Although prone to enthusiasms, Reich-Ranicki is, to be sure, a demanding reader and his insistence on holding contemporary works up to the standards of the classics has enraged many a colleague and victim. One volume of his collected reviews is entitled Lauter Verrisse (Nothing but Drubbings). His attempt to counter his image as a “literary executioner” by publishing a collection entitled Lauter Lobrede (Nothing but Praise) had little effect. After his condemnation of Günter Grass’s novel about German reunification, Too Far Afield, the weekly Der Spiegel put a photomontage on its cover showing MRR’s head on a bulldog’s body, ripping up the novel. Yet Grass’s most recent novella, the as-yet-untranslated Crab Walk (about the killing of almost 10,000 German nationals fleeing East Prussia and the Free City of Danzig in 1945, when the Soviets torpedoed the refugee ship “Wilhelm Gustloff”) brought tears to MRR’s eyes. And these tears, he announced on his new book-show “Reich-Ranicki Solo,” are a sign of the novel’s greatness.

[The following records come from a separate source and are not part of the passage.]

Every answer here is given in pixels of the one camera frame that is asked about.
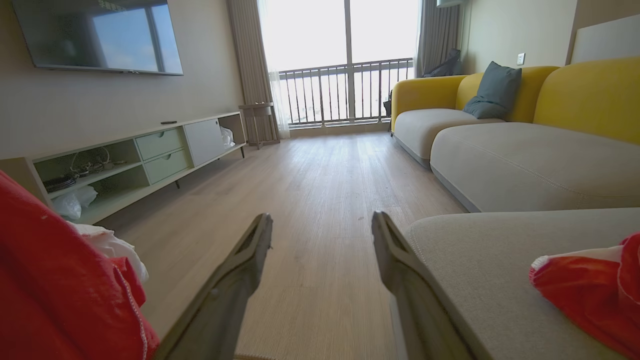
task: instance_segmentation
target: red cloth
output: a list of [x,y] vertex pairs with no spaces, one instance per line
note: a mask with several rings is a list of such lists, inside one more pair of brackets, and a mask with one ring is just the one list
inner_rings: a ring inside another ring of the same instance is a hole
[[640,359],[640,233],[609,249],[542,257],[529,280],[582,330]]
[[108,259],[0,171],[3,359],[150,359],[159,339],[127,258]]

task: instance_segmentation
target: balcony railing
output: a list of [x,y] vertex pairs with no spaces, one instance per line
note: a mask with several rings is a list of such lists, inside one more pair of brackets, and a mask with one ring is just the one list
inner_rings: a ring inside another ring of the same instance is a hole
[[393,86],[412,78],[411,58],[281,71],[284,117],[292,127],[381,122]]

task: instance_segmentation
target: throw pillow
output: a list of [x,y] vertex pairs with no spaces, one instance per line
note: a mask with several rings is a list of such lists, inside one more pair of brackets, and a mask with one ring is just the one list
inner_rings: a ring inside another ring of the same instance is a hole
[[493,61],[486,68],[478,93],[462,110],[477,119],[503,119],[513,109],[522,80],[522,69],[500,66]]

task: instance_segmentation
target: gray curtain
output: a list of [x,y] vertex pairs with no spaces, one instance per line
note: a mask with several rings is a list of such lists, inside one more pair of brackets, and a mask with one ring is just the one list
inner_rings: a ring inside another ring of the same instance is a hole
[[[227,0],[245,104],[272,102],[257,0]],[[268,117],[256,117],[260,140],[276,140]],[[250,143],[255,143],[253,122],[246,122]]]
[[437,8],[436,0],[422,0],[418,48],[413,61],[416,78],[445,61],[449,50],[456,48],[459,13],[460,5]]

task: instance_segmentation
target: television
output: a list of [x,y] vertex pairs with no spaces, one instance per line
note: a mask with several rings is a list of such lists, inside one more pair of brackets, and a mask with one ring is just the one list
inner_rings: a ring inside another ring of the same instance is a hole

Behind the theatrics, however, is an eloquent, thoughtful critic, prodigiously well read in German language literature, who, despite the loss of his family in the Holocaust and his experiences in the Warsaw ghetto, never lost his passion for that literature. That enduring love is the cornerstone of his autobiography, The Author of Himself. Completely assimilated and an atheist, Reich-Ranicki felt as much an outsider among Jews in his native Poland as in Berlin where he attended school from the age of nine to eighteen. German literature became his “portable fatherland.” Reich-Ranicki’s mixture of devotion to Germany’s tolerant and enlightened high culture and defiance of those susceptible to the National Socialists’ bastardization of it, not to mention defiance of anyone unwilling to take him seriously, accounts to a great extent for this young provincial Polish Jew’s rise to the forefront of the postwar German literary establishment.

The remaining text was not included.